Do NOT add extra details unless necessary."""
```

### **7️⃣ Define user input (Replace with any query)**

```python
user_input = "Hello"
```

### **8️⃣ Construct full prompt with instructions and user query**

```python
full_prompt = f"{system_instruction}\n\nUser: {user_input}\nAssistant:"
```

### **9️⃣ Tokenize input prompt**

```python
inputs = tokenizer(full_prompt, return_tensors="pt").to(device)
```

### **🔦 Generate model response with controlled stopping criteria**

```python
outputs = model.generate(
    input_ids=inputs.input_ids,
    attention_mask=inputs.attention_mask,
    max_new_tokens=50,  
    do_sample=True,  
    temperature=0.5,  
    top_k=50,
    eos_token_id=tokenizer.eos_token_id,  
)
```

### **1️⃣1️ Decode and extract only the newly generated response**

```python
response = tokenizer.decode(outputs[0][inputs.input_ids.shape[-1]:], skip_special_tokens=True)
```

### **1️⃣2️ Print the AI-generated response**

```python
print(response.split("User: ")[0])
```



## Training Details

### Training Data

A **preference dataset** was created using **Phi4**, where the **chosen column** was generated via evaluation prompts.

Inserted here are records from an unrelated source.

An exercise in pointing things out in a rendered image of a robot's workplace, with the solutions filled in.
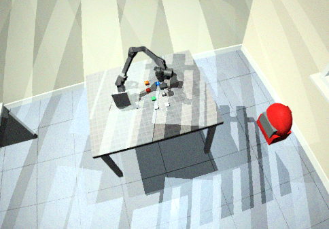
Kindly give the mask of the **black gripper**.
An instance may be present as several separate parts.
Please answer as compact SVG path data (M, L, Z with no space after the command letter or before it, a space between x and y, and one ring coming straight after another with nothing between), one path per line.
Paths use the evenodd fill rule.
M160 89L164 90L165 88L168 88L167 83L165 83L164 80L163 80L164 75L163 76L157 76L156 71L155 71L155 75L156 75L156 78L158 79L158 81L161 82L161 84L159 84Z

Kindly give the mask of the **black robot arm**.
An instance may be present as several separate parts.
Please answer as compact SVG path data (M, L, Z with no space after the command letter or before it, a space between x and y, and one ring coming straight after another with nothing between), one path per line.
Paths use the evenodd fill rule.
M149 49L147 49L145 46L142 47L130 47L128 49L128 58L125 62L124 68L121 72L121 74L118 76L115 85L117 86L118 92L124 92L125 91L125 81L128 78L128 70L131 66L131 63L134 59L134 57L137 55L138 52L144 52L147 54L159 67L155 66L154 70L156 71L157 76L163 76L163 80L169 80L171 77L173 77L173 68L168 68L166 65L166 61L158 56L156 56L153 52L151 52Z

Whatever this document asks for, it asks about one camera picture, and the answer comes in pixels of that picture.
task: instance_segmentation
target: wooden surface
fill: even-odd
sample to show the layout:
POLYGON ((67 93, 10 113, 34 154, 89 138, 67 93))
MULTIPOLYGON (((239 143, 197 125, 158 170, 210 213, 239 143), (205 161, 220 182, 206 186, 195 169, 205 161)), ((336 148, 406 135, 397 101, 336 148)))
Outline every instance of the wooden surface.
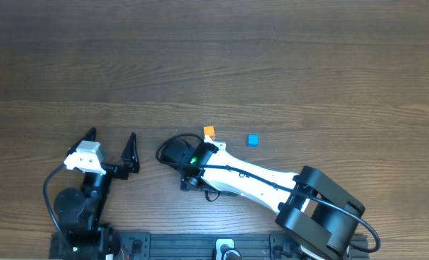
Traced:
MULTIPOLYGON (((429 1, 418 0, 0 0, 0 257, 48 256, 42 184, 91 126, 107 162, 138 136, 141 171, 113 182, 103 216, 117 228, 279 230, 247 199, 179 191, 154 159, 168 137, 212 124, 234 156, 319 168, 361 200, 383 240, 372 259, 429 259, 429 1)), ((51 200, 81 181, 60 173, 51 200)))

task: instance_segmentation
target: blue cube
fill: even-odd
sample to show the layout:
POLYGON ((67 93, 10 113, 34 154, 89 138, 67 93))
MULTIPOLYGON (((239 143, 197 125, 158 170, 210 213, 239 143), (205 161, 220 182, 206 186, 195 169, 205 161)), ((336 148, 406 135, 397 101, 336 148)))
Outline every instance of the blue cube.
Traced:
POLYGON ((258 135, 257 134, 249 134, 248 135, 248 145, 249 145, 249 147, 257 147, 258 146, 258 135))

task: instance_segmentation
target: orange cube
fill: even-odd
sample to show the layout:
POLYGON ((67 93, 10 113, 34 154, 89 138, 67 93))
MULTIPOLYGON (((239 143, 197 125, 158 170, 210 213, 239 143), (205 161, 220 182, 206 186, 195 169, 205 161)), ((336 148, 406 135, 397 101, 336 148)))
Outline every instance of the orange cube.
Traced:
POLYGON ((205 135, 209 136, 209 138, 215 140, 215 128, 213 126, 205 126, 203 132, 205 135))

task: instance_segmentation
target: small block
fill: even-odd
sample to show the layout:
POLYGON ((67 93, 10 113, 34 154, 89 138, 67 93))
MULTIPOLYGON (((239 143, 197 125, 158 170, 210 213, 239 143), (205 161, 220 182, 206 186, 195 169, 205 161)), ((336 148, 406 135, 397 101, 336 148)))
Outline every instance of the small block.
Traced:
POLYGON ((213 126, 205 126, 203 128, 204 135, 209 136, 212 140, 215 139, 215 128, 213 126))
POLYGON ((248 145, 249 147, 257 147, 258 146, 258 135, 257 134, 249 134, 248 135, 248 145))

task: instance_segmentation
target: wood grain
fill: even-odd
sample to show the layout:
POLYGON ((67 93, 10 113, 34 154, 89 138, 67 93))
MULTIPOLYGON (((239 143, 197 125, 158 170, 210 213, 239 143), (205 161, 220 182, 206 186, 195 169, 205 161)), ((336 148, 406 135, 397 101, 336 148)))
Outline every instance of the wood grain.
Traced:
MULTIPOLYGON (((48 256, 42 184, 91 126, 108 162, 138 136, 141 171, 103 216, 117 228, 279 230, 247 199, 179 191, 154 159, 211 124, 234 156, 319 168, 361 200, 372 259, 429 259, 427 0, 0 1, 0 257, 48 256)), ((62 172, 51 199, 81 181, 62 172)))

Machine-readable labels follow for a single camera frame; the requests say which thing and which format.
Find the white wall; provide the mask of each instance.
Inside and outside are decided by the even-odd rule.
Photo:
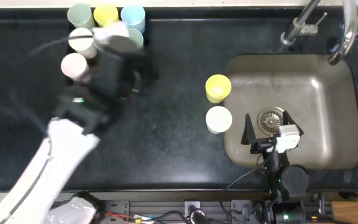
[[[119,7],[141,4],[150,7],[175,6],[304,6],[309,0],[0,0],[0,7],[70,7],[76,3],[95,6],[112,2]],[[322,0],[320,6],[338,6],[342,0]]]

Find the faucet spout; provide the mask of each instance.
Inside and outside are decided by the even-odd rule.
[[[350,48],[357,33],[357,8],[356,0],[343,0],[344,13],[344,35],[342,42],[334,48],[333,53],[328,58],[330,65],[336,65],[341,61]]]

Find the blue cup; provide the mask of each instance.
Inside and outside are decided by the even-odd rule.
[[[130,29],[136,29],[142,34],[146,27],[146,12],[142,6],[126,6],[121,11],[121,19]]]

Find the yellow cup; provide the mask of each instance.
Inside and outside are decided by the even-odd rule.
[[[205,83],[206,97],[211,103],[220,103],[231,91],[231,82],[224,75],[213,75]]]
[[[99,26],[105,27],[118,21],[118,10],[113,4],[103,4],[94,9],[93,17]]]

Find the sink basin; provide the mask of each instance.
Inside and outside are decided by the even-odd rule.
[[[232,113],[225,132],[228,156],[254,167],[258,155],[241,141],[249,113],[257,138],[274,133],[287,110],[305,134],[288,151],[291,164],[310,169],[345,169],[358,163],[358,109],[353,75],[345,62],[327,55],[241,55],[224,74],[232,90],[224,106]]]

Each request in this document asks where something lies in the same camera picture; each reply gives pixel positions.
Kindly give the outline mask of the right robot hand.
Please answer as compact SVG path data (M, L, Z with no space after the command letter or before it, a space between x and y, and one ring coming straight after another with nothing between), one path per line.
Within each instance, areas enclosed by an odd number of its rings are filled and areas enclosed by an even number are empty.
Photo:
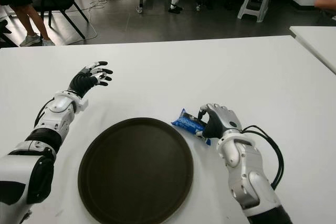
M209 120L199 136L204 138L222 138L224 133L230 130L240 132L242 125L234 111L216 103L208 103L200 107L198 119L201 120L205 114Z

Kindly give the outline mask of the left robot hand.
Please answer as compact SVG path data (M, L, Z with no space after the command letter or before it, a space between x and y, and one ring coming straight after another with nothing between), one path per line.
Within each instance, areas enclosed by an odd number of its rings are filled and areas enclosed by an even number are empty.
M68 91L83 98L85 94L95 86L107 86L112 80L112 70L103 68L106 61L96 61L81 69L71 80Z

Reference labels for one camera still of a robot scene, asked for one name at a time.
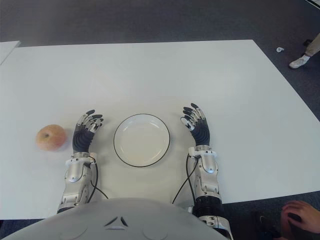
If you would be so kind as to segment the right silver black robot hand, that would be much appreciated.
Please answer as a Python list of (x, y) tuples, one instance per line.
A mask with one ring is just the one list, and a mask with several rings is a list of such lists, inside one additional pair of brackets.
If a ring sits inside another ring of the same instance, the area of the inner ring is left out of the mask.
[(211, 136), (207, 118), (198, 105), (195, 103), (190, 105), (191, 107), (183, 107), (184, 116), (180, 120), (191, 133), (195, 146), (209, 146)]

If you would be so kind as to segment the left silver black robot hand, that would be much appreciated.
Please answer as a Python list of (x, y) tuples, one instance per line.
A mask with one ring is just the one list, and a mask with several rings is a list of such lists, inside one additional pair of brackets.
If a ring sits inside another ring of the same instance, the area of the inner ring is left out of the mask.
[(77, 121), (73, 137), (72, 137), (72, 150), (73, 153), (88, 153), (92, 140), (103, 125), (103, 115), (95, 114), (95, 110), (89, 110), (80, 116)]

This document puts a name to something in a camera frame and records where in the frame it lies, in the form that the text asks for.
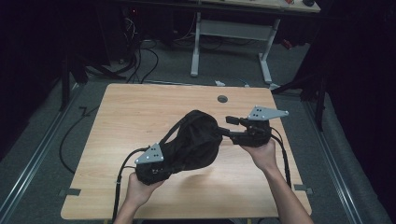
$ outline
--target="black bag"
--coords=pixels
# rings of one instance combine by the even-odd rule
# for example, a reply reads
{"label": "black bag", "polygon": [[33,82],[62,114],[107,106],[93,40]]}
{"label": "black bag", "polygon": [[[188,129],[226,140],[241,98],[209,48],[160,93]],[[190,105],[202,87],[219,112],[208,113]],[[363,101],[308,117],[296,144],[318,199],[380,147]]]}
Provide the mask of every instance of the black bag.
{"label": "black bag", "polygon": [[[177,128],[175,139],[166,143]],[[217,121],[202,111],[192,110],[159,143],[163,161],[137,164],[137,178],[150,185],[180,171],[204,168],[218,156],[221,141]]]}

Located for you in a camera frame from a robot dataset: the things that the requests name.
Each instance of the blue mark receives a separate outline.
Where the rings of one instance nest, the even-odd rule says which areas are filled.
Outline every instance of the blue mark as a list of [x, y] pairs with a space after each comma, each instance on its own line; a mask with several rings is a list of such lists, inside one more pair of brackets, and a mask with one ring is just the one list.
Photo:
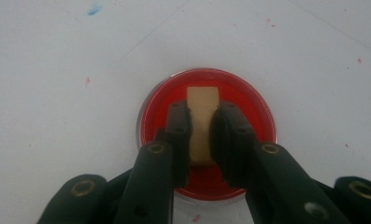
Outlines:
[[89, 11], [87, 11], [87, 14], [88, 14], [89, 16], [95, 15], [95, 14], [97, 14], [97, 12], [101, 11], [102, 8], [103, 8], [102, 5], [100, 5], [100, 4], [98, 4], [98, 3], [94, 3], [94, 4], [92, 5], [92, 8], [89, 9]]

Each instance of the red paint stain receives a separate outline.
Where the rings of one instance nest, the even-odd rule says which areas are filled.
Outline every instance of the red paint stain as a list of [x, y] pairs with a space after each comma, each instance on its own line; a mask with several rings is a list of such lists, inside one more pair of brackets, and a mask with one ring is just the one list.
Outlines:
[[86, 88], [87, 88], [87, 86], [90, 84], [90, 79], [87, 77], [87, 79], [86, 79]]
[[200, 215], [197, 214], [193, 219], [192, 222], [198, 222], [200, 220]]

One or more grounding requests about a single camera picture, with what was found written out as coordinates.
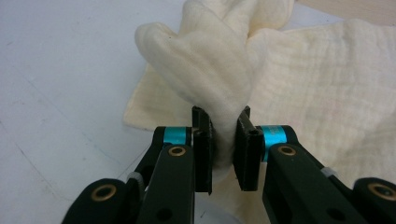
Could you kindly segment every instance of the muslin cloth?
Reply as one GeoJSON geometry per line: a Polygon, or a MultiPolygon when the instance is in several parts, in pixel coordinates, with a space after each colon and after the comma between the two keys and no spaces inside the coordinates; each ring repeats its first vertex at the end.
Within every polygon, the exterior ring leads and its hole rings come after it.
{"type": "MultiPolygon", "coordinates": [[[[279,31],[292,0],[188,1],[178,34],[146,24],[135,40],[150,64],[124,114],[137,128],[212,118],[221,180],[208,200],[244,223],[267,223],[262,191],[240,192],[233,171],[236,119],[288,124],[302,145],[352,187],[364,176],[396,182],[396,28],[366,21],[279,31]]],[[[261,184],[265,176],[262,165],[261,184]]]]}

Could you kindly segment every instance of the white surface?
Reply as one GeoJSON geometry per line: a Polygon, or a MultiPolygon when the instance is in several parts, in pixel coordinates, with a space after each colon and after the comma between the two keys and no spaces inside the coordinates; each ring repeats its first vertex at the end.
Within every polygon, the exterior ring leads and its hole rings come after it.
{"type": "MultiPolygon", "coordinates": [[[[122,124],[145,69],[134,30],[176,30],[182,2],[0,2],[0,223],[60,223],[88,184],[136,167],[152,133],[122,124]]],[[[296,5],[285,29],[334,21],[296,5]]]]}

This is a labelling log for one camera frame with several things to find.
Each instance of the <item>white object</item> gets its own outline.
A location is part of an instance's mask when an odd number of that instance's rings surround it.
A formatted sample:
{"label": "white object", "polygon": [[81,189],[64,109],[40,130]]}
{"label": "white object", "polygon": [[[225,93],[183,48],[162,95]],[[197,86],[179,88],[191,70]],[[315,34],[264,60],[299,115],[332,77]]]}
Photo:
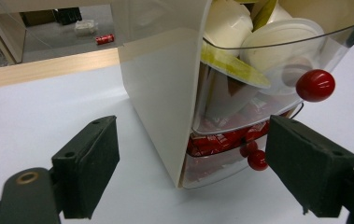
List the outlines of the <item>white object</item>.
{"label": "white object", "polygon": [[319,35],[323,35],[322,28],[310,20],[294,18],[275,21],[247,37],[242,47],[252,49],[240,50],[240,58],[260,72],[265,72],[296,56],[305,56],[311,61],[323,44],[324,37],[310,41],[301,40]]}
{"label": "white object", "polygon": [[205,24],[204,38],[221,48],[239,48],[251,34],[253,25],[249,11],[234,0],[212,3]]}
{"label": "white object", "polygon": [[273,9],[273,12],[270,15],[269,21],[267,21],[267,23],[271,23],[274,21],[284,21],[289,19],[292,19],[290,13],[288,13],[282,6],[280,6],[277,1],[276,6]]}
{"label": "white object", "polygon": [[97,31],[94,20],[83,20],[75,23],[75,34],[77,36],[92,35]]}

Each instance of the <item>white table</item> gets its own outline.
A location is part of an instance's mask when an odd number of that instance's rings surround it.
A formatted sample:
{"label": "white table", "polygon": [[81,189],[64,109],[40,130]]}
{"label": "white table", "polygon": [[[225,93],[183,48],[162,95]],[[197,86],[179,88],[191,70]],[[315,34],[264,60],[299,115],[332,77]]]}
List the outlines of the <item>white table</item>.
{"label": "white table", "polygon": [[[333,74],[333,96],[306,103],[296,119],[354,152],[354,47]],[[118,117],[120,163],[92,221],[63,223],[346,223],[346,209],[338,219],[303,216],[271,169],[176,189],[129,101],[118,65],[0,87],[0,196],[11,175],[49,169],[55,152],[88,122],[108,115]]]}

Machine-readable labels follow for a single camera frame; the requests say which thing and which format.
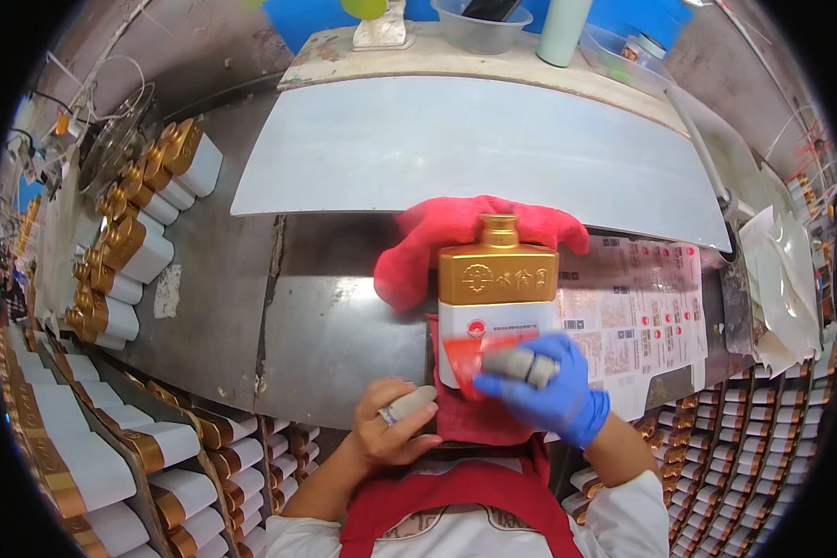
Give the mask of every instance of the blue latex glove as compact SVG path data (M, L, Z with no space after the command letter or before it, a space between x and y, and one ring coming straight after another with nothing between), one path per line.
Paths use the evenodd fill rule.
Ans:
M518 345L559 363L558 374L544 389L493 374L480 374L474 386L502 400L515 418L529 426L557 433L585 449L602 431L611 411L608 392L589 388L589 365L579 347L563 334L552 334Z

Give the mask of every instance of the red towel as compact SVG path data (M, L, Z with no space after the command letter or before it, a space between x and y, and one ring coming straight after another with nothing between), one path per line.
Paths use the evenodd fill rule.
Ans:
M428 314L434 343L434 385L437 388L437 435L446 441L486 445L523 444L533 429L518 422L496 399L466 401L457 389L447 387L437 373L437 315Z
M482 213L517 215L522 243L557 249L563 242L575 253L589 251L589 233L569 213L491 195L435 197L397 218L406 238L381 254L375 266L375 292L397 312L414 308L425 298L427 272L437 268L437 253L447 246L477 242Z

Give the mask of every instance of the white shirt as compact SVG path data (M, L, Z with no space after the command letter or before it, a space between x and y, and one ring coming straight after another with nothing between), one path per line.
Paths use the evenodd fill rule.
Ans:
M585 527L571 517L574 543L584 558L666 557L670 516L663 488L651 471L602 488L586 510ZM267 555L337 558L341 525L309 518L267 519ZM382 535L373 558L551 556L545 538L510 513L482 505L449 505L413 513Z

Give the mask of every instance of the hand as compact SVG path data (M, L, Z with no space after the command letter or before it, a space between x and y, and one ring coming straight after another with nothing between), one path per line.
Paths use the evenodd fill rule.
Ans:
M486 396L501 399L515 418L529 426L555 432L585 449L602 430L611 411L608 393L589 388L589 365L574 342L563 334L547 335L518 345L559 364L544 389L492 374L474 378Z
M353 430L347 438L357 459L370 471L378 466L405 465L444 440L433 434L412 436L437 413L437 404L429 403L393 426L379 415L379 409L397 397L415 391L416 385L399 378L380 378L366 388L353 415Z

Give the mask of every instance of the blue wall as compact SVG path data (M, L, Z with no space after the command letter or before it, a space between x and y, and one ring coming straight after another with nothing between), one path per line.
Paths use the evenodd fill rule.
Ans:
M521 3L533 16L525 31L541 33L549 0ZM323 29L357 25L338 0L266 0L264 9L293 53L298 53L313 33ZM694 12L682 0L594 0L587 22L625 37L642 30L669 51ZM437 21L431 0L407 0L406 19Z
M27 205L34 199L34 197L44 191L44 185L40 182L28 183L25 177L19 178L19 210L22 213L27 212Z

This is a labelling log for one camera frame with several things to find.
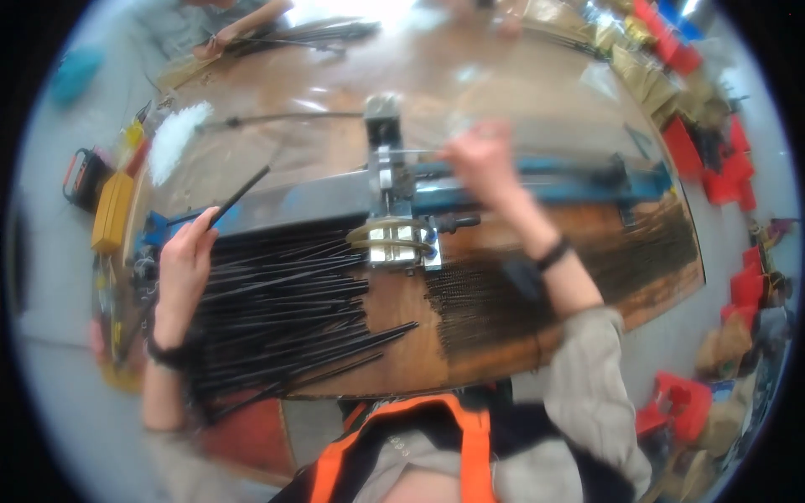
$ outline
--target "pile of black chopsticks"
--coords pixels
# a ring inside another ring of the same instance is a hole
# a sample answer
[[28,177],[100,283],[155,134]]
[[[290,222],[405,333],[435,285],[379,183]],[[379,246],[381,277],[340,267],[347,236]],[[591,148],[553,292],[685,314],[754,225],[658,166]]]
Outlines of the pile of black chopsticks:
[[[371,333],[362,300],[369,281],[355,279],[365,254],[345,241],[356,225],[220,237],[192,322],[188,369],[195,404],[214,423],[249,403],[283,396],[377,360],[373,353],[300,380],[325,365],[396,340],[416,322]],[[243,390],[255,395],[211,410]]]

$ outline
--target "hand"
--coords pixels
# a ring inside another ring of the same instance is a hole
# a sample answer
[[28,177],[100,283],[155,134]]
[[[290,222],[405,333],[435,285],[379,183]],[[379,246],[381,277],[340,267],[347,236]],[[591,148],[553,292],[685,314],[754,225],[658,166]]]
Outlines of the hand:
[[208,227],[217,211],[218,207],[204,210],[192,223],[183,225],[162,248],[154,328],[154,338],[161,349],[182,344],[207,286],[209,254],[218,237],[218,230]]
[[438,157],[452,164],[461,183],[493,211],[506,212],[525,193],[512,164],[508,121],[478,122],[448,141]]
[[216,33],[213,41],[215,42],[215,45],[223,51],[224,47],[230,45],[238,35],[240,35],[240,31],[234,25],[230,24]]
[[497,36],[502,39],[519,39],[522,35],[522,21],[513,14],[506,14],[497,25]]
[[473,16],[475,11],[471,0],[439,0],[439,3],[458,21],[466,21]]

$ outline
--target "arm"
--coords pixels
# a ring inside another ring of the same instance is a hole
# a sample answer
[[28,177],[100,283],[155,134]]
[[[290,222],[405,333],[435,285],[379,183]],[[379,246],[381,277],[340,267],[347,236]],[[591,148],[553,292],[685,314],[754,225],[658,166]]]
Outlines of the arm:
[[224,50],[238,36],[243,35],[254,28],[271,23],[292,9],[294,3],[291,0],[270,0],[266,5],[260,7],[255,12],[243,16],[238,21],[221,29],[213,39],[213,45],[217,52]]
[[[163,247],[159,259],[159,303],[154,343],[176,348],[207,285],[210,250],[218,236],[207,230],[218,208],[208,208],[186,224]],[[238,487],[221,468],[206,459],[185,431],[182,376],[148,361],[142,384],[142,424],[156,472],[176,503],[242,501]]]
[[[526,253],[539,260],[560,235],[520,187],[510,137],[507,123],[482,122],[449,142],[441,156],[480,202],[514,228]],[[575,444],[631,480],[640,496],[648,489],[651,467],[638,448],[634,407],[621,377],[623,319],[604,307],[575,253],[565,254],[543,279],[556,314],[565,320],[563,343],[548,370],[548,417]]]
[[[546,213],[520,186],[511,159],[507,122],[482,122],[454,138],[442,152],[464,186],[487,208],[509,223],[529,257],[539,260],[561,236]],[[568,252],[543,275],[551,304],[564,319],[604,301],[575,253]]]

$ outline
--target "gray shirt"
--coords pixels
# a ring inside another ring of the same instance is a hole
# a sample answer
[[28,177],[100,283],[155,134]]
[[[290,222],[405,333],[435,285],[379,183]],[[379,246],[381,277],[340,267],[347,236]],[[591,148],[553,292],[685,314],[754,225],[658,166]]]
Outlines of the gray shirt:
[[[651,466],[638,448],[634,407],[621,378],[617,311],[595,308],[564,323],[562,347],[549,367],[544,398],[551,421],[577,446],[617,469],[636,496],[647,489]],[[176,503],[244,501],[222,469],[181,434],[147,433],[147,443]],[[380,501],[409,467],[458,477],[460,455],[439,451],[420,431],[390,437],[355,503]],[[542,442],[489,464],[499,501],[582,503],[581,477],[563,439]]]

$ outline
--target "sleeve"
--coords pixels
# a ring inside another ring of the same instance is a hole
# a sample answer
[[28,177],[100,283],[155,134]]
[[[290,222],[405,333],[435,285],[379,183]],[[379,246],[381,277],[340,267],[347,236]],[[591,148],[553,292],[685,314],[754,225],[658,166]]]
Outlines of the sleeve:
[[146,431],[156,472],[174,503],[246,502],[237,482],[207,459],[187,432]]
[[544,403],[551,421],[576,445],[615,467],[640,497],[651,466],[638,447],[634,406],[621,377],[623,319],[593,308],[568,319],[548,371]]

This dataset ensures the model aligns closely with user preferences by fine-tuning responses accordingly.

### Training Procedure

- **Training Loss:** Decreased steadily from **0.6997** at step 10 to **0.0966** at step 360, indicating stable model convergence.
- **Rewards / Chosen:** Improved consistently, reaching **1.4318**, showcasing enhanced preference alignment.
- **Rewards / Rejected:** Decreased over time, confirming the model's ability to distinguish between optimal and suboptimal responses.
- **Logits / Chosen & Rejected:** Demonstrated increasing separation, ensuring stronger differentiation between desirable and undesirable outputs.
- **Gradient Norm & Learning Rate Schedule:** Maintained stability with linear decay, preventing sudden fluctuations and ensuring smooth convergence.
- **Preference Alignment:** Fine-tuned using **DPO**, incorporating user feedback to optimize responses effectively.



# Evaluation

## Methodology

The chatbot was evaluated using Meta-Llama-3.3-70B-Instruct, assessing relevance, correctness, and fluency of its responses.

## Results

Meta-Llama-3.3-70B-Instruct Evaluation:

- **Relevance: 10**
  The chatbot's response is highly relevant to the user's greeting, as it acknowledges the greeting and opens the conversation for further discussion.

- **Correctness: 10**
  The chatbot's response is grammatically correct and uses proper language, making it a correct and appropriate response to the user's greeting.

- **Fluency: 10**
  The chatbot's response is fluent and natural-sounding, with a friendly and approachable tone that invites the user to engage in conversation.

Overall, the chatbot's response is a great example of a well-crafted greeting response that effectively sets the tone for a helpful and engaging conversation.